Comment by Retr0id
4 hours ago
A hypothetical useful use of attestation is that a company promising to process personal data securely could actually prove it to end-users, by open-sourcing their server-side code and using reproducible builds combined with remote attestation, to prove to the client that the server-side is running unmodified within a secure enclave.
I struggle to think of a useful use for it on the end-user client side, though.
Isn’t the client-side case something like “the banking app you’re entering your account password into is the binary the bank created and not a compromised binary that will drain your bank account”?
This is kind of already the case on Android.
If you've installed RealActualBankApp (with the ID of real.actual.bank.app) once (from whatever source!) then there cannot be another app installed with that same id but signed with a different public key (oversimplified version of the story, there is a key rollover scheme).
You can however install an imposter app that's also called RealActualBankApp, with the same icon.

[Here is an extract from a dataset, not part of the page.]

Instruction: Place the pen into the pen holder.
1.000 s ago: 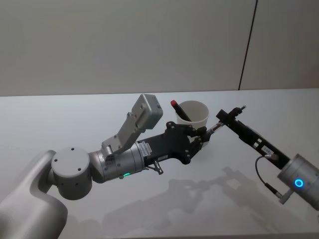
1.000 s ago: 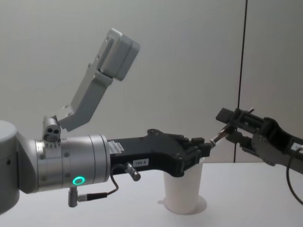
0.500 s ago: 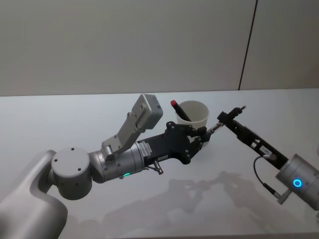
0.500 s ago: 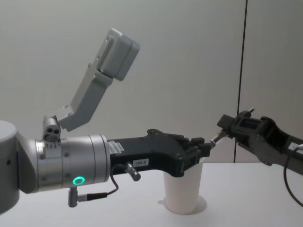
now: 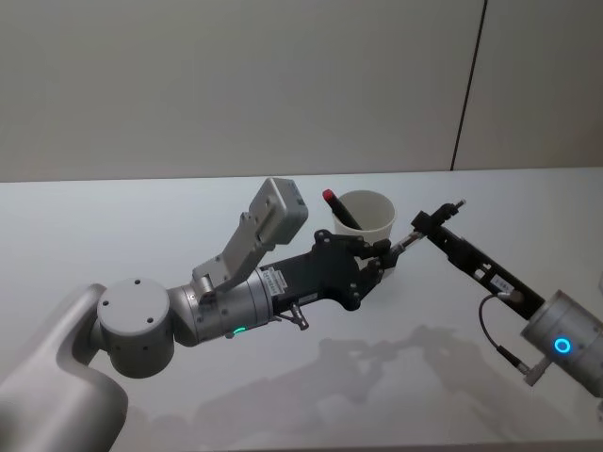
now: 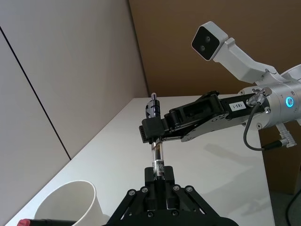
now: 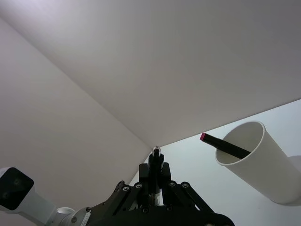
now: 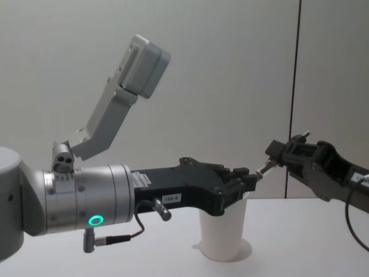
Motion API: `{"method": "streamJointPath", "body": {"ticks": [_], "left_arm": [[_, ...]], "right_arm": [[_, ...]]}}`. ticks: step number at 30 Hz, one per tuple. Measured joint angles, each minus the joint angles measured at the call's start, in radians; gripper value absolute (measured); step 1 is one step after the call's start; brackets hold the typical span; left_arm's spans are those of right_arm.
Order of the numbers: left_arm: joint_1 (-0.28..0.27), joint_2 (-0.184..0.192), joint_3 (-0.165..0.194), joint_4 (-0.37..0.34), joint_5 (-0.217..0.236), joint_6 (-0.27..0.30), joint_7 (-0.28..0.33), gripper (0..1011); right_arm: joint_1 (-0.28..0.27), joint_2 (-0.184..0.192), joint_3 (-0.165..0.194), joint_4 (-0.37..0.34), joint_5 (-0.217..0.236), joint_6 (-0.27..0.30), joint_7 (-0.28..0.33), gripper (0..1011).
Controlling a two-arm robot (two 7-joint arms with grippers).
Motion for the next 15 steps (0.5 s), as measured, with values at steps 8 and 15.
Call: {"method": "streamJointPath", "body": {"ticks": [8, 15], "left_arm": [[0.000, 0.000, 0.000, 0.000, 0.000, 0.000, 0.000, 266], [0.000, 0.000, 0.000, 0.000, 0.000, 0.000, 0.000, 508]], "right_arm": [[0.001, 0.004, -0.003, -0.001, 0.005, -0.002, -0.003, 131], [0.001, 0.009, -0.006, -0.005, 0.011, -0.006, -0.005, 132]]}}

It'll need to go by a different ID.
So then we're down to the same problem, or pseudo-problem, of identity confusion, as we have for banking website URLs. Where is the ID/URL shown, and does the user know that it should be mybank.com and not mybank-incorporated.com ?
No, this would just require a publicly verifyable signature of the software, and the user would just choose to have their operating system verify it. No remote attestation or other hand-over-your-controls necessary.